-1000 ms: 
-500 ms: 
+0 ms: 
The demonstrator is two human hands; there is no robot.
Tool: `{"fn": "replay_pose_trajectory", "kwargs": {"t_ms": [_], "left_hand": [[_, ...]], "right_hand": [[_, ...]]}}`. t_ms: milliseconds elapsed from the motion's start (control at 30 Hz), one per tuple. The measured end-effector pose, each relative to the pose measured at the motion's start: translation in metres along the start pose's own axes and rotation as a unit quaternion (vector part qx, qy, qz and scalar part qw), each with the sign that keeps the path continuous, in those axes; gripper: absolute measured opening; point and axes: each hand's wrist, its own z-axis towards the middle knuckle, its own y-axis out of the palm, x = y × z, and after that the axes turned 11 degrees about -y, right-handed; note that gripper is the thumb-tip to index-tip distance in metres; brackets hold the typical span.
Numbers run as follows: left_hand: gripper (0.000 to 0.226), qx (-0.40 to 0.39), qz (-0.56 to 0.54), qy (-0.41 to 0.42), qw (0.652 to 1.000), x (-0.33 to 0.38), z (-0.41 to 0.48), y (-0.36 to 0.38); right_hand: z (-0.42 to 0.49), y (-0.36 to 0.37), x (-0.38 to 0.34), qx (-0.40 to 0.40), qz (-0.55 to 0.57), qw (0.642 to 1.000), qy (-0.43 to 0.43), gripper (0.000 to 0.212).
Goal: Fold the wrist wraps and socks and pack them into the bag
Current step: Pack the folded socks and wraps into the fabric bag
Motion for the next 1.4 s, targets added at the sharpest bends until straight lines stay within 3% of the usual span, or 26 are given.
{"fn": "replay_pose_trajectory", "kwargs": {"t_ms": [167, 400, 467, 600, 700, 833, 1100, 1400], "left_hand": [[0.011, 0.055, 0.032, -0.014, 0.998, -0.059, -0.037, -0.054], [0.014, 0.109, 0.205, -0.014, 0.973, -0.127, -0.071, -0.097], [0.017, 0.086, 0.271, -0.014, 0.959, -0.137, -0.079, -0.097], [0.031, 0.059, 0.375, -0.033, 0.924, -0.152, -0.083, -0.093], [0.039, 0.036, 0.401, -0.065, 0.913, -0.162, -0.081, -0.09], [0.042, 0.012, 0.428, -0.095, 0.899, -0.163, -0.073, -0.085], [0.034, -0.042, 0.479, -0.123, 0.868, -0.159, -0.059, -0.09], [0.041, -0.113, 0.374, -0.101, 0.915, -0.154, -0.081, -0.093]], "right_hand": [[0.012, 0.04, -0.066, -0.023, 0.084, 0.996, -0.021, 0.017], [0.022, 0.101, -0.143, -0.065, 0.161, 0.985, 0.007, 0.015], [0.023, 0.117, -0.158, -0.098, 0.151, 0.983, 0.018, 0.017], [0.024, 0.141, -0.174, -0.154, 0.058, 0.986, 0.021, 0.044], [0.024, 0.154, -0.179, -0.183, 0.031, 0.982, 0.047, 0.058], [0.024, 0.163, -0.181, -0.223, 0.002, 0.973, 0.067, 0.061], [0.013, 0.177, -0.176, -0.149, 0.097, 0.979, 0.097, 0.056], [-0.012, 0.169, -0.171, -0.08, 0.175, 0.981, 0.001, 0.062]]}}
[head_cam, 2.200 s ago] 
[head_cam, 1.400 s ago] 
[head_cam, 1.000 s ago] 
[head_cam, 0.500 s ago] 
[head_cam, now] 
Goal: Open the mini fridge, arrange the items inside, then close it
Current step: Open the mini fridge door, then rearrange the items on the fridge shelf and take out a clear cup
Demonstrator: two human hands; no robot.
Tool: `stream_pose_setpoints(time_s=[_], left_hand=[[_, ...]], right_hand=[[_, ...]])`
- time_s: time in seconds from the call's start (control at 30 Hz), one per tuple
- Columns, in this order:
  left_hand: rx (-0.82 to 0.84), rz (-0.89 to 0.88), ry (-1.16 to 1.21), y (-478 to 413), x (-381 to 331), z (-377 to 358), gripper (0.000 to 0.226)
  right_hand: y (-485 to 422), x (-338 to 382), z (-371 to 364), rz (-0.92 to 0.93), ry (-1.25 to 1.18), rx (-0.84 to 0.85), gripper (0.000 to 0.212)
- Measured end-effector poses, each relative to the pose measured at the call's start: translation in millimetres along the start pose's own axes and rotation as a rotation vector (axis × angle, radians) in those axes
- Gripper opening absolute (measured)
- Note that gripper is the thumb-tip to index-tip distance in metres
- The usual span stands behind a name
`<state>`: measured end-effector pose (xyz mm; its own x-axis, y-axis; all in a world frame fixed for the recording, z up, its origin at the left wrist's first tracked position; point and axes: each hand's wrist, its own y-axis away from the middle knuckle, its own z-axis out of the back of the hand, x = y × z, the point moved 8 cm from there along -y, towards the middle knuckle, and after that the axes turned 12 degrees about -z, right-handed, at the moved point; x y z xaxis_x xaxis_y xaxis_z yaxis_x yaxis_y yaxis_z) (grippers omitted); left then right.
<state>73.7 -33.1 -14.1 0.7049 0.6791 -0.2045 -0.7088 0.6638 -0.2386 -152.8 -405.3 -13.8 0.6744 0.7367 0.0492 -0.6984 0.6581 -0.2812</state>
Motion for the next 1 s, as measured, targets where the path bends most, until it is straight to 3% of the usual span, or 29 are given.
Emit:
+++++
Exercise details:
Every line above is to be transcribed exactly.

Task result:
-1000 ms: 
-500 ms: 
+0 ms: 
The demonstrator is two human hands; there is no robot.
Tool: `{"fn": "replay_pose_trajectory", "kwargs": {"t_ms": [_], "left_hand": [[_, ...]], "right_hand": [[_, ...]]}}`. t_ms: milliseconds elapsed from the motion's start (control at 30 Hz), one per tuple. The measured end-effector pose, each relative to the pose measured at the motion's start: translation in metres along the start pose's own axes and rotation as a unit quaternion (vector part qx, qy, qz and scalar part qw), each with the sign that keeps the path continuous, in those axes; gripper: absolute measured opening; point and axes: each hand's wrist, its own z-axis towards the middle knuckle, its own y-axis out of the palm, x = y × z, and after that the axes turned 11 degrees about -y, right-handed; note that gripper is the thumb-tip to index-tip distance in metres; brackets hold the typical span.
Numbers run as follows: left_hand: gripper (0.000 to 0.226), qx (-0.40 to 0.39), qz (-0.56 to 0.54), qy (-0.41 to 0.42), qw (0.652 to 1.000), x (-0.33 to 0.38), z (-0.41 to 0.48), y (-0.36 to 0.38); right_hand: z (-0.42 to 0.49), y (-0.36 to 0.37), x (-0.38 to 0.34), qx (-0.40 to 0.40), qz (-0.55 to 0.57), qw (0.642 to 1.000), qy (-0.43 to 0.43), gripper (0.000 to 0.212).
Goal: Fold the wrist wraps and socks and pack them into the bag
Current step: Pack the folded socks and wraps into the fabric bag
Motion for the next 1.4 s, targets added at the sharpest bends until straight lines stay within 3% of the usual span, or 26 are given.
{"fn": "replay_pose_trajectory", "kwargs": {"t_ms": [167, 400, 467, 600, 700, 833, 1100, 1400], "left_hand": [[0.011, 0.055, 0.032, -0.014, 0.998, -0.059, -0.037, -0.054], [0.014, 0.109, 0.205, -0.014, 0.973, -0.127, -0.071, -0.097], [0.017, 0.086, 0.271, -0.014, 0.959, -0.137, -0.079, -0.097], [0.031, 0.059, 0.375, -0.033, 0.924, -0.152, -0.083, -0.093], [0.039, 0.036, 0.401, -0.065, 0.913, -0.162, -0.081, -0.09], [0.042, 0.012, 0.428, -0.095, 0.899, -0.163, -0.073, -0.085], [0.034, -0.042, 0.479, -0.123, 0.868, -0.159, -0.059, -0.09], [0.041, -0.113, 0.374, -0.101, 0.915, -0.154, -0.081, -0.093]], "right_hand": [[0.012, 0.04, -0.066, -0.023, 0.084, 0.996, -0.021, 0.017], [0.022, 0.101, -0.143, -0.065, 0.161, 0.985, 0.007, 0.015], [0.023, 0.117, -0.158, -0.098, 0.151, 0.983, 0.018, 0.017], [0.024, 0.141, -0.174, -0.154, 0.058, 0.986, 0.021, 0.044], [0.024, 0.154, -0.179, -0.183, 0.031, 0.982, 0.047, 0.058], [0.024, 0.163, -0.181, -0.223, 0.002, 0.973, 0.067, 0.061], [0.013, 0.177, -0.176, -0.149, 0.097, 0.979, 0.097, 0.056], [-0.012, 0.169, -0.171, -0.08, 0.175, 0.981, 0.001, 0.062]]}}
[head_cam, 2.200 s ago] 
[head_cam, 1.400 s ago] 
[head_cam, 1.000 s ago] 
[head_cam, 0.500 s ago] 
[head_cam, now] 
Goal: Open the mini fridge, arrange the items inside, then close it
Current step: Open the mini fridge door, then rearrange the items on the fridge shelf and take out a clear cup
Demonstrator: two human hands; no robot.
Tool: `stream_pose_setpoints(time_s=[_], left_hand=[[_, ...]], right_hand=[[_, ...]])`
- time_s: time in seconds from the call's start (control at 30 Hz), one per tuple
- Columns, in this order:
  left_hand: rx (-0.82 to 0.84), rz (-0.89 to 0.88), ry (-1.16 to 1.21), y (-478 to 413), x (-381 to 331), z (-377 to 358), gripper (0.000 to 0.226)
  right_hand: y (-485 to 422), x (-338 to 382), z (-371 to 364), rz (-0.92 to 0.93), ry (-1.25 to 1.18), rx (-0.84 to 0.85), gripper (0.000 to 0.212)
- Measured end-effector poses, each relative to the pose measured at the call's start: translation in millimetres along the start pose's own axes and rotation as a rotation vector (axis × angle, radians) in those axes
- Gripper opening absolute (measured)
- Note that gripper is the thumb-tip to index-tip distance in metres
- The usual span stands behind a name
`<state>`: measured end-effector pose (xyz mm; its own x-axis, y-axis; all in a world frame fixed for the recording, z up, its origin at the left wrist's first tracked position; point and axes: each hand's wrist, its own y-axis away from the middle knuckle, its own z-axis out of the back of the hand, x = y × z, the point moved 8 cm from there along -y, towards the middle knuckle, and after that the axes turned 12 degrees about -z, right-handed, at the moved point; x y z xaxis_x xaxis_y xaxis_z yaxis_x yaxis_y yaxis_z) (grippers omitted); left then right.
<state>73.7 -33.1 -14.1 0.7049 0.6791 -0.2045 -0.7088 0.6638 -0.2386 -152.8 -405.3 -13.8 0.6744 0.7367 0.0492 -0.6984 0.6581 -0.2812</state>
Motion for the next 1 s, as measured, targets where the path bends most, until it is straight to 3% of the usual span, or 29 are given.
Emit:

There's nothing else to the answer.